Once the system is in place and in operation, Wistocki recommends additional steps in the event of an alert to ensure the most effective response:

  • Capture all pertinent evidence. Use the reporting function of your student safety software to print out on-screen indicators of cyberbullying, potential self-harm, suicide ideation, or contemplated violence. Make certain that the evidence clearly identifies the specific student(s) in question with data including user ID(s).
  • Provide a secure, private space for direct intervention with both students and parents if necessary. Consider that students and parents may not want or be able to experience such counseling or intervention at home. A location at school may present a less threatening environment than a police or hospital setting.
  • Refrain from reporting inappropriate or threatening posts to social media networks or message boards until law enforcement officials have captured all electronic evidence.
  • Create and maintain a detailed written report of the incident precipitating the alert. This may require the inclusion of data or information beyond that provided by the alert system’s reporting function.
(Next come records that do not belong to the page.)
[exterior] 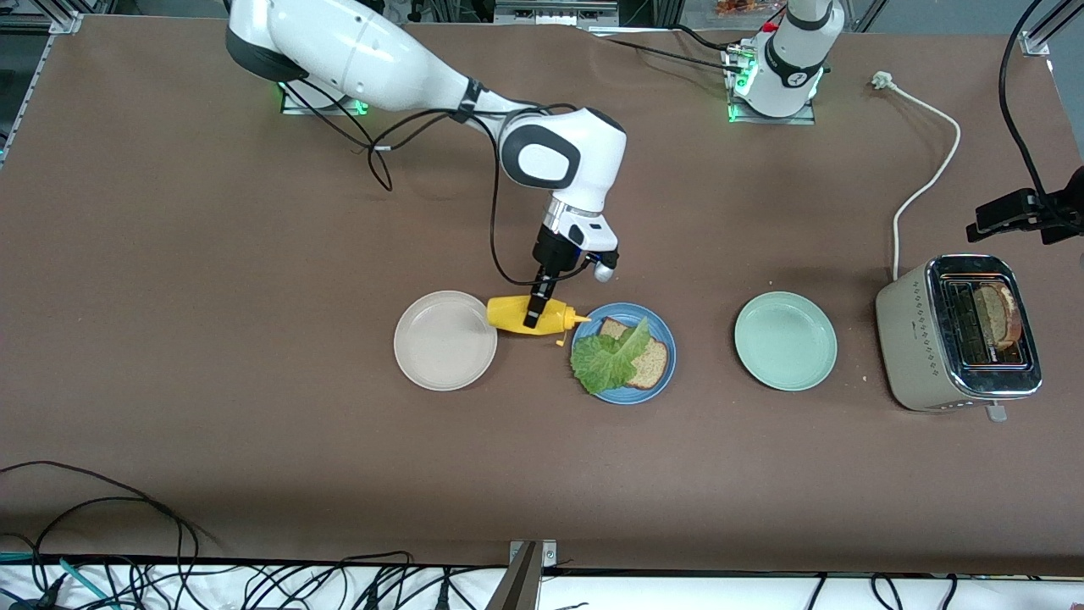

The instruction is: Make sandwich in blue plate with both arms

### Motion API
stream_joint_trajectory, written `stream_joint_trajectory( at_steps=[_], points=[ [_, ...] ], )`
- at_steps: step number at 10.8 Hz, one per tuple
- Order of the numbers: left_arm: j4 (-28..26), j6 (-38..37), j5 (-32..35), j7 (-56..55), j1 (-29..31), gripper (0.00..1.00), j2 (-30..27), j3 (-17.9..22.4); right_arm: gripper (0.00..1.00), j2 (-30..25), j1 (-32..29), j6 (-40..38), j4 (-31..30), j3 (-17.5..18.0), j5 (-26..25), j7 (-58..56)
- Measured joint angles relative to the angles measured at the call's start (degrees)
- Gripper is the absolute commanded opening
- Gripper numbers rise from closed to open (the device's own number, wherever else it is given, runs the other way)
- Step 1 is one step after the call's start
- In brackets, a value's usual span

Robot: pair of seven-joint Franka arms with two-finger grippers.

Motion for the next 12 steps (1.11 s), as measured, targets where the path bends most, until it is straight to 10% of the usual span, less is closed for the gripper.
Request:
stream_joint_trajectory(
  at_steps=[4, 12],
  points=[
    [0.4, 0.1, 0.0, 0.0, 0.0, 1.00, 0.0, -0.3, 0.00, -10.1, -3.0, -0.1, 2.5, -3.3, 20.1, -11.7],
    [0.5, 0.0, 6.1, 2.5, 0.3, 1.00, 0.2, 0.1, 0.00, -29.1, -3.0, 4.1, 3.6, -31.7, 72.0, -40.7]
  ],
)
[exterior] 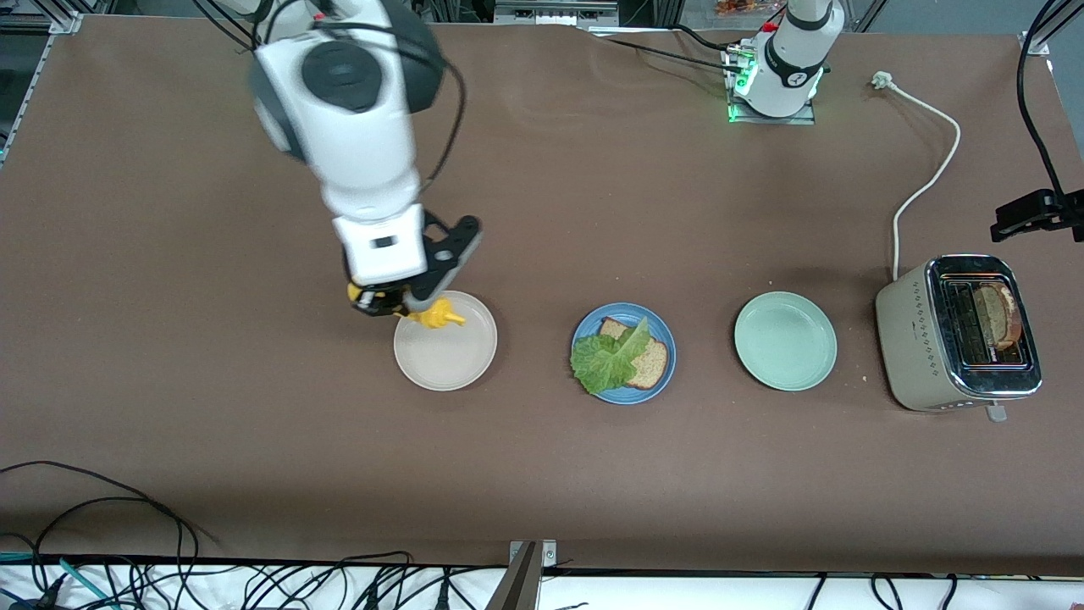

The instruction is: Make sandwich in blue plate with both arms

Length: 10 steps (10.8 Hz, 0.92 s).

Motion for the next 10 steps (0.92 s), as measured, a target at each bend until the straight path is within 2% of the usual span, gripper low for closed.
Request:
stream_joint_trajectory(
  at_steps=[2, 4, 5, 8, 10],
  points=[
    [-0.2, 0.0, 0.1, 1.6, 1.9, 1.00, 0.7, 0.1, 0.00, -2.0, -0.2, 0.1, -0.7, -7.2, 10.5, -8.6],
    [-0.4, 1.8, 0.1, 2.6, 5.1, 1.00, 3.3, 0.2, 0.00, -4.8, -0.2, 0.1, -3.6, -12.2, 18.0, -14.9],
    [-0.5, 2.6, 0.1, 4.2, 6.3, 1.00, 5.2, 0.2, 0.00, -5.9, -0.1, 0.1, -5.2, -15.3, 23.5, -20.1],
    [-0.5, 7.1, 0.3, 6.2, 8.4, 1.00, 10.4, 0.2, 0.00, -6.6, -0.3, 0.0, -10.2, -26.2, 41.6, -42.2],
    [-0.6, 7.6, 0.4, 6.3, 9.5, 1.00, 13.4, 0.2, 0.00, -6.4, -0.3, 0.0, -15.6, -31.6, 53.1, -55.5]
  ],
)
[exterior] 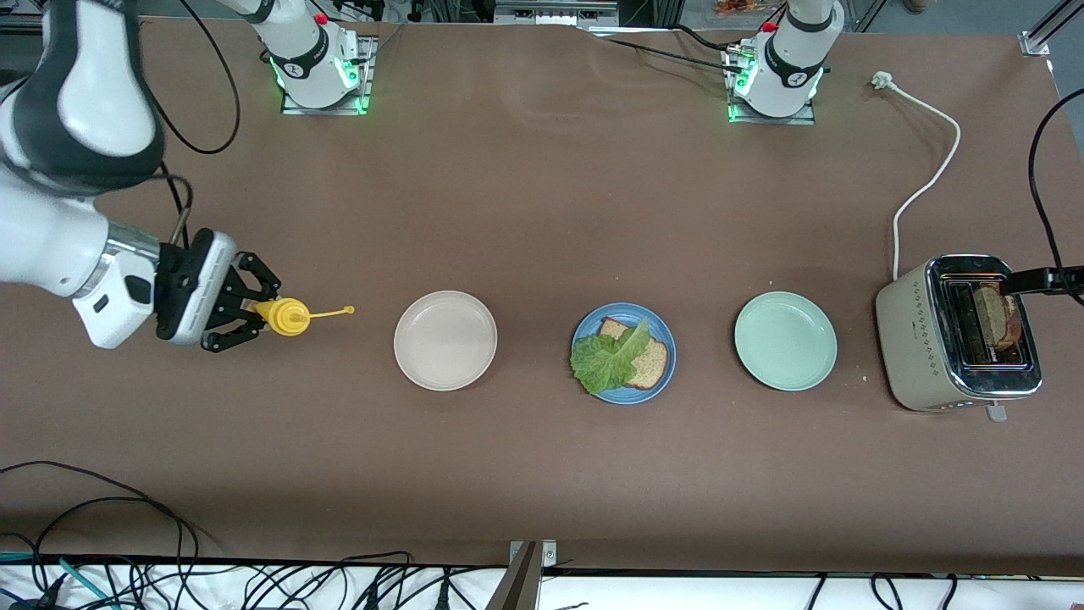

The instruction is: Make sandwich in blue plate with both arms

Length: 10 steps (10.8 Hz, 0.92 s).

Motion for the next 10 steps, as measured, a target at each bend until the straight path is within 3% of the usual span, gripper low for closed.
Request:
stream_joint_trajectory(
  at_steps=[2, 5, 7, 9, 10],
  points=[
    [0.0, 0.4, 0.5, 0.0, 0.8, 1.00, 2.7, 0.0, 0.00, 0.5, -0.5, 0.0, -5.0, -3.3, 7.5, -11.5],
    [0.0, 0.6, 1.9, 0.0, 1.0, 1.00, 5.3, 0.0, 0.00, 2.3, -2.0, -2.0, -9.1, -6.1, 14.9, -24.6],
    [0.0, 0.6, 1.9, 0.0, 1.2, 0.90, 6.4, 0.0, 0.00, 6.0, -2.4, -7.2, -10.4, -10.0, 22.0, -35.0],
    [0.0, 0.6, 1.9, 0.0, 1.7, 0.68, 7.0, 0.0, 0.00, 11.0, -3.0, -12.1, -10.6, -13.1, 27.8, -43.3],
    [0.0, 0.6, 1.9, 0.0, 2.1, 0.62, 7.2, 0.0, 0.00, 13.6, -3.4, -14.3, -10.6, -14.1, 30.6, -47.5]
  ],
)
  • Store all pertinent data regarding the incident securely, and make secure backup copies.

Amidst school closures due to COVID-19 and the implementation of distance learning models, taking precautions to ensure student emotional well-being has become both more critical and more difficult. But tools such as those developed by Lightspeed Systems can be indispensable in helping to ensure that technology’s role in education, and students’ online learning experiences, remain both safe and effective.